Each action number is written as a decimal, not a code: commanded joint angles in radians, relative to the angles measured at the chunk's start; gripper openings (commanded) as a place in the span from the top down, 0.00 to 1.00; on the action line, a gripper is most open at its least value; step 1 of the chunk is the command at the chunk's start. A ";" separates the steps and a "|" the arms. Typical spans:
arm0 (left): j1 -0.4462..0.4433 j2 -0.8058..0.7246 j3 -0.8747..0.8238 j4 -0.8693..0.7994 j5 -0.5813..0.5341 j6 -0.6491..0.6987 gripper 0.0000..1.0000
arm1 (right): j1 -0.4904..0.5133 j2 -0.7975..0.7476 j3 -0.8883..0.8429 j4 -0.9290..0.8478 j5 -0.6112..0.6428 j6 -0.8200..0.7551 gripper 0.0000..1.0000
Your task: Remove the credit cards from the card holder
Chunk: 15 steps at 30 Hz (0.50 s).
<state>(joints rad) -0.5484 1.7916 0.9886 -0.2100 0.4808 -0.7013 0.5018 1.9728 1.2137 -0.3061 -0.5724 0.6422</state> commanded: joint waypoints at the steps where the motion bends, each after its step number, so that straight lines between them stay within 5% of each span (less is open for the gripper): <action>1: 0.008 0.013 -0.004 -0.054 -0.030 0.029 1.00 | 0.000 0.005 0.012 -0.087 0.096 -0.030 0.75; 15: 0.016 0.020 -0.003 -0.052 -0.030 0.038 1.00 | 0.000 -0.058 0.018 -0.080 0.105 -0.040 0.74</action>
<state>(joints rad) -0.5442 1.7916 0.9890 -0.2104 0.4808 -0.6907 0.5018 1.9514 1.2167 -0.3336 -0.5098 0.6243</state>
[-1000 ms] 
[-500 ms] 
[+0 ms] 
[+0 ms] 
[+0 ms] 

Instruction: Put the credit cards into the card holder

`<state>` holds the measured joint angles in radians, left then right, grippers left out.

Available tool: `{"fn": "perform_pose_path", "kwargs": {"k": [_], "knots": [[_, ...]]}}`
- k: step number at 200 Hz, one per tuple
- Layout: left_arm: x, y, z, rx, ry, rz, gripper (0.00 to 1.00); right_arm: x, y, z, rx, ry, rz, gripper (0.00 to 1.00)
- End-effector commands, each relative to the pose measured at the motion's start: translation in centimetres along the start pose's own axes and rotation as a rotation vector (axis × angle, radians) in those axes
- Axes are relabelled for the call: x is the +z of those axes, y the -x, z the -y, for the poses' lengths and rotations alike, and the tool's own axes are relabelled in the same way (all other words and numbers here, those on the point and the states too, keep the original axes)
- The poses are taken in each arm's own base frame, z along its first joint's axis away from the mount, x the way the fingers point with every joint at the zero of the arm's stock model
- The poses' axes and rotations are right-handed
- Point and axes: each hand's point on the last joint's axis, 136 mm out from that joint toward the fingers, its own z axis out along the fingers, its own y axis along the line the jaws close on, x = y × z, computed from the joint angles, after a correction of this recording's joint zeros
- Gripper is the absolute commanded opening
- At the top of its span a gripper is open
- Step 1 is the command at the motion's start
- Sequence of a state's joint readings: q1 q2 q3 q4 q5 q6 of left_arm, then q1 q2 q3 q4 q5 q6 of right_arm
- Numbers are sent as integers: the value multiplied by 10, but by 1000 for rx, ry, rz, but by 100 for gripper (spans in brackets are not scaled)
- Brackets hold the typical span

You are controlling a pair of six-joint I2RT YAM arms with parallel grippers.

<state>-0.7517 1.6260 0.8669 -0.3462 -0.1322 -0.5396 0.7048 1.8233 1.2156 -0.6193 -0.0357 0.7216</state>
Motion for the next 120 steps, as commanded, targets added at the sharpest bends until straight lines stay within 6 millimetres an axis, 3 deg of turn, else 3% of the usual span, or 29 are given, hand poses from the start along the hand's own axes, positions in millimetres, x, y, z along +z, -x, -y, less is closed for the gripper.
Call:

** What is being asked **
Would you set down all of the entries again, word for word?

** Output below **
Each action number is written as a decimal, not a code: commanded joint angles in radians, relative to the angles measured at the chunk's start; gripper openings (commanded) as a place in the span from the top down, 0.00 to 1.00; on the action line, a gripper is most open at its least value; step 1 of the chunk is the command at the chunk's start. A ";" separates the steps and a "|" the arms. Typical spans:
arm0 (left): j1 -0.4462..0.4433 j2 -0.8058..0.7246 j3 -0.8747..0.8238 j4 -0.8693..0.7994 j5 -0.5813..0.5341 j6 -0.6491..0.6987 gripper 0.0000..1.0000
arm1 (right): j1 -0.4904..0.5133 j2 -0.7975..0.7476 j3 -0.8883..0.8429 j4 -0.9290..0.8478 j5 -0.6112..0.6428 j6 -0.8200..0.7551 gripper 0.0000..1.0000
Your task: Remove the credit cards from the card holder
Chunk: 15 steps at 30 Hz (0.50 s).
<state>(joints rad) -0.5484 1.7916 0.9886 -0.2100 0.4808 -0.7013 0.5018 1.9728 1.2137 -0.3061 -0.5724 0.6422</state> commanded: joint waypoints at the steps where the motion bends, each after its step number, so that straight lines between them stay within 5% of each span (less is open for the gripper): <action>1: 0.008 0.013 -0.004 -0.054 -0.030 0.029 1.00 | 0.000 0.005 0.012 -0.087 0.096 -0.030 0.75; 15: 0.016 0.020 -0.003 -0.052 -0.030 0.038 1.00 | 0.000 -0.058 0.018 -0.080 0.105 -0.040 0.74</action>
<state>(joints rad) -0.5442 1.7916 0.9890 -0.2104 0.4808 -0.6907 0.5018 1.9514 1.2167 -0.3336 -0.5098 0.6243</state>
[-1000 ms] 
[-500 ms] 
[+0 ms] 
[+0 ms] 
[+0 ms] 

Instruction: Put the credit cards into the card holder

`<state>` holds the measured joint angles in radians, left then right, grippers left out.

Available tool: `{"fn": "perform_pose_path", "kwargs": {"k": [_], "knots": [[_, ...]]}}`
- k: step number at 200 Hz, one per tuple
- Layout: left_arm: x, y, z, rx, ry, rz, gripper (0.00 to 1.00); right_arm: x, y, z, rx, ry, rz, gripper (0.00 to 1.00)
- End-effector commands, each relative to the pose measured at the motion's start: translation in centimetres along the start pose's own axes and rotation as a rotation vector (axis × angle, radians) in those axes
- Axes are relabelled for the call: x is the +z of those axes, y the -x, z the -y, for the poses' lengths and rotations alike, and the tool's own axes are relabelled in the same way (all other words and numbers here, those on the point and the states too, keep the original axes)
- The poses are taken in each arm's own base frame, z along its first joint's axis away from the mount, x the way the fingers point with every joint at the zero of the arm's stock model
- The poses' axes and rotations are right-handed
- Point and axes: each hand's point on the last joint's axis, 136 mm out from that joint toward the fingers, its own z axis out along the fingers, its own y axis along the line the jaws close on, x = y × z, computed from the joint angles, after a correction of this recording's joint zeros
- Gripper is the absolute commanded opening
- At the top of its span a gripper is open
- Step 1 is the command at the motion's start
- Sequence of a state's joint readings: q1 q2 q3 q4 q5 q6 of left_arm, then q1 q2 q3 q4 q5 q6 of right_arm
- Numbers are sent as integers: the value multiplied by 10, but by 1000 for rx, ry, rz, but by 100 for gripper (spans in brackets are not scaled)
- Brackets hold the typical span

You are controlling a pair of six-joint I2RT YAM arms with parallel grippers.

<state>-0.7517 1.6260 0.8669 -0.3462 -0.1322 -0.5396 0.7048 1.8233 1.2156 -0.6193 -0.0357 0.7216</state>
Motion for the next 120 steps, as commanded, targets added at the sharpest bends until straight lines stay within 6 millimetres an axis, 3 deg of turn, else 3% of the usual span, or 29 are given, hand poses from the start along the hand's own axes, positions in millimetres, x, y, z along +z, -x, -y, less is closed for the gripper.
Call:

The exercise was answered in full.